[Records from a collection]
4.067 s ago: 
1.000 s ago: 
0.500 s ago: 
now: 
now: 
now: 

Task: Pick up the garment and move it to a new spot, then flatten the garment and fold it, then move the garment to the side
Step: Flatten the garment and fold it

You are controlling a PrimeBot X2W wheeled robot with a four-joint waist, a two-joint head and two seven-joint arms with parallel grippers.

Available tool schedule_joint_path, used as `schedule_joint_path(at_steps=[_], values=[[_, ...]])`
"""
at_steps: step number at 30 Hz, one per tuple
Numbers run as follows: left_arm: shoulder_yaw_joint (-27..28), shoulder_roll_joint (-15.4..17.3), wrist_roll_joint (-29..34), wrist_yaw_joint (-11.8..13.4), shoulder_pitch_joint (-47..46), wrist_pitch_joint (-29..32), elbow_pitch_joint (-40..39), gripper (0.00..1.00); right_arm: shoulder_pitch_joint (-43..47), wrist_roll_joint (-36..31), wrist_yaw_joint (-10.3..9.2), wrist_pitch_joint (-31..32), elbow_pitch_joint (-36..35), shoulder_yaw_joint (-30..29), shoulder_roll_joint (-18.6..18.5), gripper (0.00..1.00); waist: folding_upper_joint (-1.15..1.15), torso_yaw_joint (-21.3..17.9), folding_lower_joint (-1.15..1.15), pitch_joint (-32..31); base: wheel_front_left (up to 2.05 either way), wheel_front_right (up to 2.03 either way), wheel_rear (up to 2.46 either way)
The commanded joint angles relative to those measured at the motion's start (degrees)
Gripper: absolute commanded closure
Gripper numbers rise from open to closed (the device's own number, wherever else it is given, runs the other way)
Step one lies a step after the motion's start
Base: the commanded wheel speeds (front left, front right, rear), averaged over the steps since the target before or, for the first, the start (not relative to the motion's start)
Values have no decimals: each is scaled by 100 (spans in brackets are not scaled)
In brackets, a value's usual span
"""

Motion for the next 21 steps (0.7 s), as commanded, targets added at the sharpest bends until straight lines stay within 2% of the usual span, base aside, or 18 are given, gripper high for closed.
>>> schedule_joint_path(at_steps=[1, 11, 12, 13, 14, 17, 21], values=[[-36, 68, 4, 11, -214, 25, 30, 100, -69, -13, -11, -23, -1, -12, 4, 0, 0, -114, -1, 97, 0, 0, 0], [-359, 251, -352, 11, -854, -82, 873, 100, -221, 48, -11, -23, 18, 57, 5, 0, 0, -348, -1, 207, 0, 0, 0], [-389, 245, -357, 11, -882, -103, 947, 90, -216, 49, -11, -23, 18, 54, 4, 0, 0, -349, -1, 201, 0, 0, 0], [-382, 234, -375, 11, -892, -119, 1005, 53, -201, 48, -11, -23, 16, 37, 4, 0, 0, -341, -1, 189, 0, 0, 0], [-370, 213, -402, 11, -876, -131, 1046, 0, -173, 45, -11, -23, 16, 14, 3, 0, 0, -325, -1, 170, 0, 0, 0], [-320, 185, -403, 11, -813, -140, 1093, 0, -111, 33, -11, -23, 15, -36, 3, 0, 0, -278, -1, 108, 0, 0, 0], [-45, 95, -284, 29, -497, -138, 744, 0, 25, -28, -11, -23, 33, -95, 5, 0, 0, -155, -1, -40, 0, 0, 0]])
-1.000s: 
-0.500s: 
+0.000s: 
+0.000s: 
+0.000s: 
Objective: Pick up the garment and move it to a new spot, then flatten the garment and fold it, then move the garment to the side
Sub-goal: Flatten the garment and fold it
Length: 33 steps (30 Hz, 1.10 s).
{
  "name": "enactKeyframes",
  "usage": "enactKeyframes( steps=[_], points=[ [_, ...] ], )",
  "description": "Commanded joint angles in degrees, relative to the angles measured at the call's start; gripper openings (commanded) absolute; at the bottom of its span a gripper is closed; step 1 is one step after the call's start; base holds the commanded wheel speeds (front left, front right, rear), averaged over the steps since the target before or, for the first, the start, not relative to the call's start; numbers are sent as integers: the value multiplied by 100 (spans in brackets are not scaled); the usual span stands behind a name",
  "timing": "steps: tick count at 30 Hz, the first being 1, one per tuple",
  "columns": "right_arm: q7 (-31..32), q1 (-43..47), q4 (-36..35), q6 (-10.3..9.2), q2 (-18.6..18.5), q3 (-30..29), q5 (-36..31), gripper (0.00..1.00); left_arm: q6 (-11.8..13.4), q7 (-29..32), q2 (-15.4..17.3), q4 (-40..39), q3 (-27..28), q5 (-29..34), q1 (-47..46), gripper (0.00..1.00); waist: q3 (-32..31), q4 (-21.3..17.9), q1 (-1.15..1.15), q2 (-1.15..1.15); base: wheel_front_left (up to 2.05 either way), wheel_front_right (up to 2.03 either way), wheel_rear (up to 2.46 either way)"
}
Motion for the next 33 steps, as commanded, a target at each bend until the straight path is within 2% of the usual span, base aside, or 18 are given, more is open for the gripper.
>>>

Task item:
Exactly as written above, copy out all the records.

Your solution:
4.067 s ago: 
1.000 s ago: 
0.500 s ago: 
now: 
now: 
now: 

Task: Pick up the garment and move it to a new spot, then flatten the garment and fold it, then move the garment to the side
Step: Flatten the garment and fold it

You are controlling a PrimeBot X2W wheeled robot with a four-joint waist, a two-joint head and two seven-joint arms with parallel grippers.

Available tool schedule_joint_path, used as `schedule_joint_path(at_steps=[_], values=[[_, ...]])`
"""
at_steps: step number at 30 Hz, one per tuple
Numbers run as follows: left_arm: shoulder_yaw_joint (-27..28), shoulder_roll_joint (-15.4..17.3), wrist_roll_joint (-29..34), wrist_yaw_joint (-11.8..13.4), shoulder_pitch_joint (-47..46), wrist_pitch_joint (-29..32), elbow_pitch_joint (-40..39), gripper (0.00..1.00); right_arm: shoulder_pitch_joint (-43..47), wrist_roll_joint (-36..31), wrist_yaw_joint (-10.3..9.2), wrist_pitch_joint (-31..32), elbow_pitch_joint (-36..35), shoulder_yaw_joint (-30..29), shoulder_roll_joint (-18.6..18.5), gripper (0.00..1.00); waist: folding_upper_joint (-1.15..1.15), torso_yaw_joint (-21.3..17.9), folding_lower_joint (-1.15..1.15), pitch_joint (-32..31); base: wheel_front_left (up to 2.05 either way), wheel_front_right (up to 2.03 either way), wheel_rear (up to 2.46 either way)
The commanded joint angles relative to those measured at the motion's start (degrees)
Gripper: absolute commanded closure
Gripper numbers rise from open to closed (the device's own number, wherever else it is given, runs the other way)
Step one lies a step after the motion's start
Base: the commanded wheel speeds (front left, front right, rear), averaged over the steps since the target before or, for the first, the start (not relative to the motion's start)
Values have no decimals: each is scaled by 100 (spans in brackets are not scaled)
In brackets, a value's usual span
"""

Motion for the next 21 steps (0.7 s), as commanded, targets added at the sharpest bends until straight lines stay within 2% of the usual span, base aside, or 18 are given, gripper high for closed.
>>> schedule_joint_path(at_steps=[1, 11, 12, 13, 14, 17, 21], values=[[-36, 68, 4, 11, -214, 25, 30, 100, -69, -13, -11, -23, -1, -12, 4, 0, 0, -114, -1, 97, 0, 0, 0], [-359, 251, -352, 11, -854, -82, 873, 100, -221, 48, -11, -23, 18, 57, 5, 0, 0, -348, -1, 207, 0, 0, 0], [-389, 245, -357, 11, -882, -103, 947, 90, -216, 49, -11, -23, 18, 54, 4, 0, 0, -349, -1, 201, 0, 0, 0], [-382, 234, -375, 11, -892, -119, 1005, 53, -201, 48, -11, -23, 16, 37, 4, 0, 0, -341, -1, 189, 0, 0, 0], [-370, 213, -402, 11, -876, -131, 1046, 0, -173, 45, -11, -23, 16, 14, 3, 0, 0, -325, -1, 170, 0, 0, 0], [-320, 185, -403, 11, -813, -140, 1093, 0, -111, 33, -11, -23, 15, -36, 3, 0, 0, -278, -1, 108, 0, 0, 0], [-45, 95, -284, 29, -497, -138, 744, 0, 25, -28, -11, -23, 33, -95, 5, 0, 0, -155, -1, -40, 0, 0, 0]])
-1.000s: 
-0.500s: 
+0.000s: 
+0.000s: 
+0.000s: 
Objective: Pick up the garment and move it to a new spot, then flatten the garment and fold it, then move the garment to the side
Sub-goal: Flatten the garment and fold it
Length: 33 steps (30 Hz, 1.10 s).
{
  "name": "enactKeyframes",
  "usage": "enactKeyframes( steps=[_], points=[ [_, ...] ], )",
  "description": "Commanded joint angles in degrees, relative to the angles measured at the call's start; gripper openings (commanded) absolute; at the bottom of its span a gripper is closed; step 1 is one step after the call's start; base holds the commanded wheel speeds (front left, front right, rear), averaged over the steps since the target before or, for the first, the start, not relative to the call's start; numbers are sent as integers: the value multiplied by 100 (spans in brackets are not scaled); the usual span stands behind a name",
  "timing": "steps: tick count at 30 Hz, the first being 1, one per tuple",
  "columns": "right_arm: q7 (-31..32), q1 (-43..47), q4 (-36..35), q6 (-10.3..9.2), q2 (-18.6..18.5), q3 (-30..29), q5 (-36..31), gripper (0.00..1.00); left_arm: q6 (-11.8..13.4), q7 (-29..32), q2 (-15.4..17.3), q4 (-40..39), q3 (-27..28), q5 (-29..34), q1 (-47..46), gripper (0.00..1.00); waist: q3 (-32..31), q4 (-21.3..17.9), q1 (-1.15..1.15), q2 (-1.15..1.15); base: wheel_front_left (up to 2.05 either way), wheel_front_right (up to 2.03 either way), wheel_rear (up to 2.46 either way)"
}
Motion for the next 33 steps, as commanded, a target at each bend until the straight path is within 2% of the usual span, base aside, or 18 are given, more is open for the gripper.
>>>

The exercise has been answered in full.